• [Exercise]: From the material below, list every line containing "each".

• • •

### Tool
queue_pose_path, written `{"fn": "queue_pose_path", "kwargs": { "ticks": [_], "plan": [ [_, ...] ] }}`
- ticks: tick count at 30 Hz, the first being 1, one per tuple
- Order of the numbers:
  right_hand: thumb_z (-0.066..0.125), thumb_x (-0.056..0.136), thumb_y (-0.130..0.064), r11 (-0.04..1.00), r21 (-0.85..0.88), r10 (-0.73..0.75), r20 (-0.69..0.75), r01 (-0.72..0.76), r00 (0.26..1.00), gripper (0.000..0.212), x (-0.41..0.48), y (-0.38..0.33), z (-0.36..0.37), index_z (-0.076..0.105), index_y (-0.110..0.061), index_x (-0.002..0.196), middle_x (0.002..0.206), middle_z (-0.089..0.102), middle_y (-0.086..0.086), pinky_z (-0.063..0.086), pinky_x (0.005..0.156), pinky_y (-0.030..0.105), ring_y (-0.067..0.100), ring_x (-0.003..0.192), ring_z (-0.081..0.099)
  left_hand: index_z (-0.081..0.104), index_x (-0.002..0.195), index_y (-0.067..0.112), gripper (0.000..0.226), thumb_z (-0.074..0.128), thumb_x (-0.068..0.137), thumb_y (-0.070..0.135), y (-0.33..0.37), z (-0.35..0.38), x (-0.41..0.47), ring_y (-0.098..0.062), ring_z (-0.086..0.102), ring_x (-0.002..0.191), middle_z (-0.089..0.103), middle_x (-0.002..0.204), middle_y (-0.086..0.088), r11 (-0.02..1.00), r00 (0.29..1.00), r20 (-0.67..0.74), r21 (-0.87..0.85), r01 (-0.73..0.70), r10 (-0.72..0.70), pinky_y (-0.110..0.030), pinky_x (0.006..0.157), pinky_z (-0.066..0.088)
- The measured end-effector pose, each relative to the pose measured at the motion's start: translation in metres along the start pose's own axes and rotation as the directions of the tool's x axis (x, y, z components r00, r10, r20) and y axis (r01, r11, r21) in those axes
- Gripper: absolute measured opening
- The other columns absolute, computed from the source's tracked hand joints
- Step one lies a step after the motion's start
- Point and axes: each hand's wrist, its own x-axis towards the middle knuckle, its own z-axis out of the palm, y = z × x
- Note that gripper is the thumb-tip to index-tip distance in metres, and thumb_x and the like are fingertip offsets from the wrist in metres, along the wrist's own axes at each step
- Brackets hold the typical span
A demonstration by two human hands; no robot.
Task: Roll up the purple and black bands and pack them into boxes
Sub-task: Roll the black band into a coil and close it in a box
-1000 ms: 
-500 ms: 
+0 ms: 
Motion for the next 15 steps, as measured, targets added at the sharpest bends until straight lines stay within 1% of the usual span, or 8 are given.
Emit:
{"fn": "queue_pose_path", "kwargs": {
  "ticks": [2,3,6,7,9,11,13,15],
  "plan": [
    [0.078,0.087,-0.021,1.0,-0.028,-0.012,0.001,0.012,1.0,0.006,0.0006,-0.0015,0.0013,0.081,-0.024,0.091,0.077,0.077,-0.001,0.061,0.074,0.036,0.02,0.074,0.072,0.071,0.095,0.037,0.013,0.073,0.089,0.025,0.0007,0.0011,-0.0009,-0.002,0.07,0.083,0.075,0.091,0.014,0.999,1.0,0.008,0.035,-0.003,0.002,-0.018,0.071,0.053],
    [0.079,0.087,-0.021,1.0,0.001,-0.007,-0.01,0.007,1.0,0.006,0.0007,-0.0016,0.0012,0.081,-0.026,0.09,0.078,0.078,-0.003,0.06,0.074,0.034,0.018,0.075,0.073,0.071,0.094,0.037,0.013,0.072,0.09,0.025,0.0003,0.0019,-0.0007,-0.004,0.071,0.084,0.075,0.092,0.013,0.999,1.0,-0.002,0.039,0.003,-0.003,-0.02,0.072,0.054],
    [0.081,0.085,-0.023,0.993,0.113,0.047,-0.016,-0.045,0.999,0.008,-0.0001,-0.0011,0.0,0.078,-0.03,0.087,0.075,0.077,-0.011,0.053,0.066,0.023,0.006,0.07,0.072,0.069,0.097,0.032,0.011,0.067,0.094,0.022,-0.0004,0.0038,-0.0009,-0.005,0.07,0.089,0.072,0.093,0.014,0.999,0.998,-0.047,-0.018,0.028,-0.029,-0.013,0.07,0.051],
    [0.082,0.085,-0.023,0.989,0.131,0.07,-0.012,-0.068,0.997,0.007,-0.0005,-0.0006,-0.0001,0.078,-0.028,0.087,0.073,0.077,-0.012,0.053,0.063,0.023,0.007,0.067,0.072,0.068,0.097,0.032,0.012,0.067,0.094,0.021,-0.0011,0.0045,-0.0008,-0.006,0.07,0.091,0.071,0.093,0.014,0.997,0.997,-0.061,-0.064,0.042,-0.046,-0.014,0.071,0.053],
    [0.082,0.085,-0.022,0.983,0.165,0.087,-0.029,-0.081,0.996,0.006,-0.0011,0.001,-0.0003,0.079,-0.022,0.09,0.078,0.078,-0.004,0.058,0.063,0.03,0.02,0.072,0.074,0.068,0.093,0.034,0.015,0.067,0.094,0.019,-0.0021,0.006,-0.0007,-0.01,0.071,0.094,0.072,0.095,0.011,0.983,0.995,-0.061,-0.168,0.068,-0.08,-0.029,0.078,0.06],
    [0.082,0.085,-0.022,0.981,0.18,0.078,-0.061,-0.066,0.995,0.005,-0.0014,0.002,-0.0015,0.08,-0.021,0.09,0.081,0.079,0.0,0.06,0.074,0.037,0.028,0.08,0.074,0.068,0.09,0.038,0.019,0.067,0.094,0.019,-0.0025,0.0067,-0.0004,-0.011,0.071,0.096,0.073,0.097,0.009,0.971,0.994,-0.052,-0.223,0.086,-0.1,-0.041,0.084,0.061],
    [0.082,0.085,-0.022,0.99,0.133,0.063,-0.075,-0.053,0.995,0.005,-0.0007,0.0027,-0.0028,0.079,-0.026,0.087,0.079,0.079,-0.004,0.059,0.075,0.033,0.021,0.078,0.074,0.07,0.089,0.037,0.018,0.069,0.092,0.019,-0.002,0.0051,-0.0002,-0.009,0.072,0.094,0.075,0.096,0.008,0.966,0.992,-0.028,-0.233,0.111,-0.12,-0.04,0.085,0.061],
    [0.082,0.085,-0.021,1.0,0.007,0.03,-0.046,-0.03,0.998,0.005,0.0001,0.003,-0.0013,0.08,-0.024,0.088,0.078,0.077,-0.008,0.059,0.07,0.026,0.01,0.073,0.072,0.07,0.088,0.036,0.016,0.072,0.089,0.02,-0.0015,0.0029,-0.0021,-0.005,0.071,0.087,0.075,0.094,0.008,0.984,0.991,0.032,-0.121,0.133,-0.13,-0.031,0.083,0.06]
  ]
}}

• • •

• [Expected answer]:
- The measured end-effector pose, each relative to the pose measured at the motion's start: translation in metres along the start pose's own axes and rotation as the directions of the tool's x axis (x, y, z components r00, r10, r20) and y axis (r01, r11, r21) in those axes
- Point and axes: each hand's wrist, its own x-axis towards the middle knuckle, its own z-axis out of the palm, y = z × x
- Note that gripper is the thumb-tip to index-tip distance in metres, and thumb_x and the like are fingertip offsets from the wrist in metres, along the wrist's own axes at each step

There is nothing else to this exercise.